Aim of the task: Your answer should consist of every line from the records that holds the string "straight".

Stored items:

• • • • • • •

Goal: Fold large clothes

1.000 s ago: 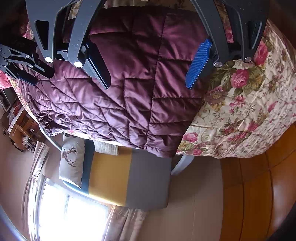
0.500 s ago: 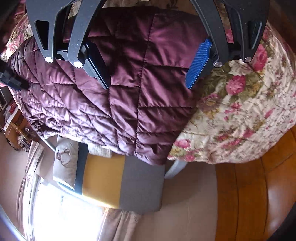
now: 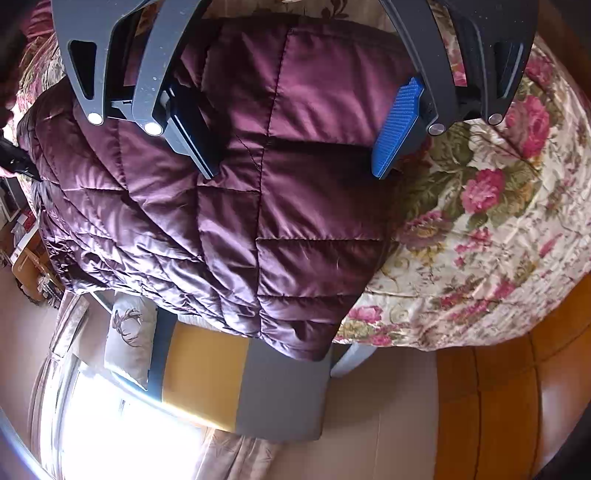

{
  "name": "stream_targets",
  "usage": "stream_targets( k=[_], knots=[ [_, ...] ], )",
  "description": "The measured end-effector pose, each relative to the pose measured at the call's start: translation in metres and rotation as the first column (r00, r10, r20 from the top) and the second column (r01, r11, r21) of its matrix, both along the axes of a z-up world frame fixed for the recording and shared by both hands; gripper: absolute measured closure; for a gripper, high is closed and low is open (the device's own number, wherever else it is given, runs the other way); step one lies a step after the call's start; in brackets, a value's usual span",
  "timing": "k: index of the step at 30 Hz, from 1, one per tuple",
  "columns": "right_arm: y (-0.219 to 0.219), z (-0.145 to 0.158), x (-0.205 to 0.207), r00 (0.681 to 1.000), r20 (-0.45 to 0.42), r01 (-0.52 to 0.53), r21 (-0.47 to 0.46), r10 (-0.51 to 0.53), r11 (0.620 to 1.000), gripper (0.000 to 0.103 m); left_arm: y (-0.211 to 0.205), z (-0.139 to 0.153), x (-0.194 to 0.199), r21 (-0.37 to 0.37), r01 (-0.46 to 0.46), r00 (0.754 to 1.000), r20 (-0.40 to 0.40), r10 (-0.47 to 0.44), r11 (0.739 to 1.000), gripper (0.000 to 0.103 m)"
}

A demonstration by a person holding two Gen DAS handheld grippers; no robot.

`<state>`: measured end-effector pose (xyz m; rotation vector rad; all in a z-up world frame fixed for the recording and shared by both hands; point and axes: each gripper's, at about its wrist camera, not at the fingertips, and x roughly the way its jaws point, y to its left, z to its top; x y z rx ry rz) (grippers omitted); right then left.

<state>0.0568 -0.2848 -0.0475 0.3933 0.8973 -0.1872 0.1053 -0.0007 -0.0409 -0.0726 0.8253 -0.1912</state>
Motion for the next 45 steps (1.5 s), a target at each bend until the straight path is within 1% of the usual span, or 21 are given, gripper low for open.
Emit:
stream_targets(
  k=[2,5,7,11,13,15,18,20,22,25,27,31,40,45],
  knots=[
    [-0.002,-0.002,0.000,1.000,0.005,0.006,0.006,-0.007,1.000,0.022,-0.002,0.003,-0.001,0.014,-0.005,1.000,0.003,0.005,1.000,0.019],
    [-0.002,0.002,-0.002,1.000,0.014,0.002,0.004,-0.002,1.000,0.022,-0.003,0.019,-0.006,0.029,-0.038,0.999,0.026,0.037,0.999,0.019],
    [0.000,0.012,-0.011,0.999,0.043,-0.004,0.007,0.004,1.000,0.021,-0.004,0.030,-0.011,0.035,-0.045,0.998,0.050,0.043,0.998,0.019],
    [-0.005,0.037,-0.033,0.989,0.146,0.000,0.061,-0.009,0.998,0.009,-0.010,0.047,-0.021,0.058,-0.040,0.995,0.096,0.035,0.998,0.019],
    [-0.013,0.043,-0.044,0.986,0.162,0.028,0.071,-0.040,0.997,0.006,-0.013,0.052,-0.023,0.054,-0.030,0.995,0.098,0.024,0.998,0.019],
    [-0.024,0.044,-0.054,0.984,0.169,0.043,0.111,-0.062,0.993,0.004,-0.017,0.056,-0.025,0.047,-0.017,0.995,0.103,0.012,0.999,0.019],
    [-0.041,0.033,-0.066,0.984,0.146,0.069,0.190,-0.098,0.979,0.003,-0.027,0.058,-0.028,0.051,0.011,0.994,0.106,-0.017,0.999,0.019],
    [-0.054,0.022,-0.074,0.983,0.135,0.086,0.266,-0.125,0.960,0.002,-0.034,0.058,-0.029,0.054,0.027,0.994,0.102,-0.032,0.998,0.019],
    [-0.068,0.008,-0.079,0.981,0.125,0.096,0.366,-0.151,0.926,0.002,-0.042,0.057,-0.030,0.057,0.041,0.994,0.098,-0.046,0.998,0.019],
    [-0.082,-0.009,-0.083,0.977,0.115,0.106,0.464,-0.179,0.879,0.002,-0.053,0.056,-0.031,0.066,0.068,0.993,0.094,-0.075,0.995,0.019],
    [-0.087,-0.019,-0.082,0.977,0.103,0.109,0.512,-0.186,0.852,0.002,-0.060,0.056,-0.031,0.074,0.083,0.991,0.098,-0.090,0.994,0.019],
    [-0.089,-0.032,-0.076,0.981,0.079,0.107,0.547,-0.178,0.830,0.002,-0.070,0.056,-0.029,0.080,0.102,0.989,0.096,-0.109,0.992,0.019],
    [-0.089,-0.038,-0.058,0.986,0.071,0.084,0.553,-0.148,0.829,0.002,-0.092,0.048,-0.025,0.088,0.149,0.985,0.077,-0.155,0.985,0.019],
    [-0.086,-0.041,-0.051,0.989,0.069,0.068,0.566,-0.129,0.822,0.002,-0.100,0.044,-0.023,0.088,0.167,0.983,0.069,-0.173,0.982,0.019]
  ],
)
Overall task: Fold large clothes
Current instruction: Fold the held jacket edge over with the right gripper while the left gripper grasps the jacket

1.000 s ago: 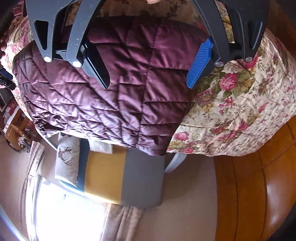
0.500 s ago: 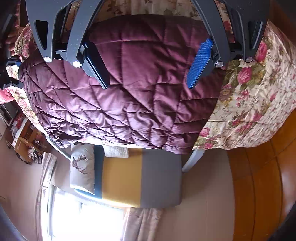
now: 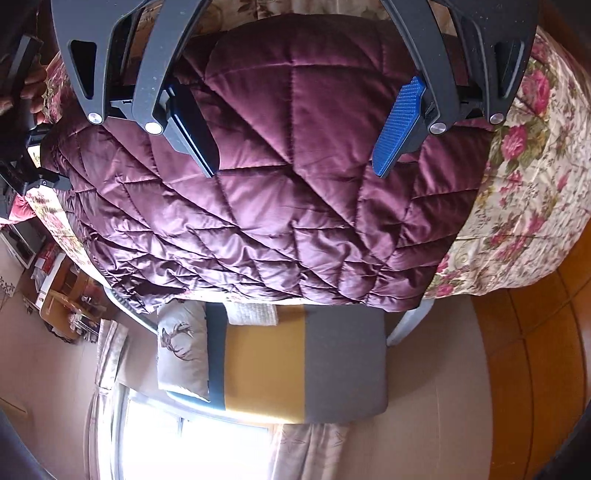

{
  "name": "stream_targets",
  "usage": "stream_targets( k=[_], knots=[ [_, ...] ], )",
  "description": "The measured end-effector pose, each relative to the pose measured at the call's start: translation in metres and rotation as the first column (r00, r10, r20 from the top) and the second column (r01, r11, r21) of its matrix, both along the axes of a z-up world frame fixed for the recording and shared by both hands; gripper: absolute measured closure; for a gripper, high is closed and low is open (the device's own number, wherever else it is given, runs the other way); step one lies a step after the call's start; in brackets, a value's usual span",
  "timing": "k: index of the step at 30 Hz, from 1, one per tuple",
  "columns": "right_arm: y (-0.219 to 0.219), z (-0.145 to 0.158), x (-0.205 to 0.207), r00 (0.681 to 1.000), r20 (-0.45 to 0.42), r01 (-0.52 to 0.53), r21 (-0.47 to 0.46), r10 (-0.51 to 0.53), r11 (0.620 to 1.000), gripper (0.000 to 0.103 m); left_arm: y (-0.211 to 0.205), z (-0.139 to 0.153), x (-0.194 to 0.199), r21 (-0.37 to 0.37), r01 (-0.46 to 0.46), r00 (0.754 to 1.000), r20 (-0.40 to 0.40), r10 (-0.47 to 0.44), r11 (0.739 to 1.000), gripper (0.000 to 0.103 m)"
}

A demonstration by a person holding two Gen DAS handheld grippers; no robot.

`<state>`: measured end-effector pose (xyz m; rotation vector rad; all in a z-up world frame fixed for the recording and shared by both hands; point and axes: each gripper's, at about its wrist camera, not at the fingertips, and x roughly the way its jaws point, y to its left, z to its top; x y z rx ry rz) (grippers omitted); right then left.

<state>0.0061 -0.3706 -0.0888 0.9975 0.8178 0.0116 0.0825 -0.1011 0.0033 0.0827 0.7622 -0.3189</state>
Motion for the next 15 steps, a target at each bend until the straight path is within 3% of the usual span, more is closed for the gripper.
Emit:
stream_targets(
  k=[9,15],
  knots=[
    [0.008,-0.004,0.014,1.000,-0.010,-0.029,0.003,0.029,1.000,0.002,-0.005,-0.008,0.008,-0.006,0.013,1.000,-0.021,-0.013,1.000,0.024],
    [0.004,-0.009,0.016,0.998,-0.009,-0.056,0.024,0.056,0.998,0.002,0.002,-0.007,0.015,-0.026,0.008,1.000,-0.023,-0.008,1.000,0.036]
  ],
)
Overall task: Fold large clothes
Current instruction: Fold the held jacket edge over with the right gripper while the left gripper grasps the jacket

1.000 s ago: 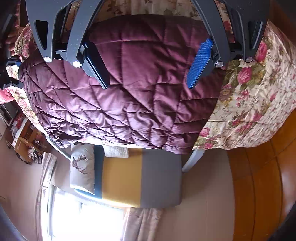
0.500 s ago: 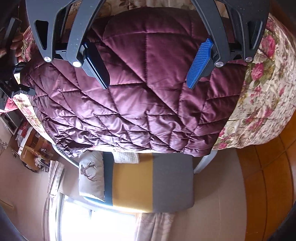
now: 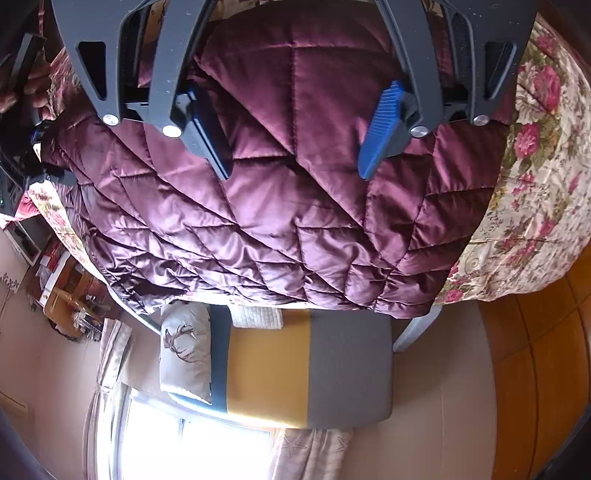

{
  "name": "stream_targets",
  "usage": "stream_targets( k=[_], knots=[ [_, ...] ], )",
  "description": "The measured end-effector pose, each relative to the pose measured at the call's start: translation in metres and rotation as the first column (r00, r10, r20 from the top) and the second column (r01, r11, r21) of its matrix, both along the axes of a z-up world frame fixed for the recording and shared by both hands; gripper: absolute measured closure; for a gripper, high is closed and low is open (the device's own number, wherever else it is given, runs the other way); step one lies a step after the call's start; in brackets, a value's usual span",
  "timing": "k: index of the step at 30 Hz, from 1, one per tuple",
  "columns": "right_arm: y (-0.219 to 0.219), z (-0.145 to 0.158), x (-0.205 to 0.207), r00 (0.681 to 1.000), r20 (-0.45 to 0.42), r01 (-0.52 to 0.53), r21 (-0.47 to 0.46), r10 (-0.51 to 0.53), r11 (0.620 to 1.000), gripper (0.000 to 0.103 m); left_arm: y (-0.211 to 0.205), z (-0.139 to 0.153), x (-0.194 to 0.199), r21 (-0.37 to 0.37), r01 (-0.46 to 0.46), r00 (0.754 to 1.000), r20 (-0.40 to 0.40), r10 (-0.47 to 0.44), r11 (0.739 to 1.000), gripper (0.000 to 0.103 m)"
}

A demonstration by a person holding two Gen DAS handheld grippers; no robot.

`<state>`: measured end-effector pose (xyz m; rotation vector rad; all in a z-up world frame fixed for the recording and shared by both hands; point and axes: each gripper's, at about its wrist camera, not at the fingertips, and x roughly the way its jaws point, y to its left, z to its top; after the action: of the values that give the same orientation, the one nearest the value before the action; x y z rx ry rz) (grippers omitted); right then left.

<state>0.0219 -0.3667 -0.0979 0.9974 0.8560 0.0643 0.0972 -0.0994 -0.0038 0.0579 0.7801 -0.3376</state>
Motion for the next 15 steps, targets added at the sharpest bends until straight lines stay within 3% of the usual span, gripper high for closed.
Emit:
stream_targets(
  k=[5,10,13,15],
  knots=[
    [0.001,-0.002,0.007,1.000,-0.005,-0.004,0.000,0.004,1.000,0.002,0.011,-0.013,0.015,-0.034,-0.003,0.999,-0.050,0.001,0.999,0.037],
    [0.012,0.001,0.017,0.999,0.019,-0.043,-0.002,0.043,0.999,0.005,0.004,-0.027,0.019,-0.003,0.021,0.999,-0.041,-0.021,1.000,0.037],
    [0.015,0.003,0.021,0.998,0.036,-0.055,-0.002,0.055,0.998,0.015,0.003,-0.030,0.021,-0.002,0.026,0.999,-0.041,-0.026,1.000,0.037],
    [0.016,0.006,0.020,0.997,0.057,-0.057,-0.001,0.057,0.998,0.029,0.003,-0.032,0.020,-0.006,0.028,0.999,-0.042,-0.028,1.000,0.037]
  ],
)
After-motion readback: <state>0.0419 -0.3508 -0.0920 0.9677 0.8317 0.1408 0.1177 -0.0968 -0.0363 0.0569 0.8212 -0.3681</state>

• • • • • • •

Answer below:
Motion for the next 45 steps (1.5 s), a target at each bend until the straight path is within 1% of the usual span, or 21 are given, gripper low for open.
Motion for the next 15 steps, a target at each bend until the straight path is within 3% of the usual span, more is closed for the gripper.
Motion for the next 15 steps, targets added at the sharpest bends until straight lines stay within 3% of the usual span, gripper high for closed.

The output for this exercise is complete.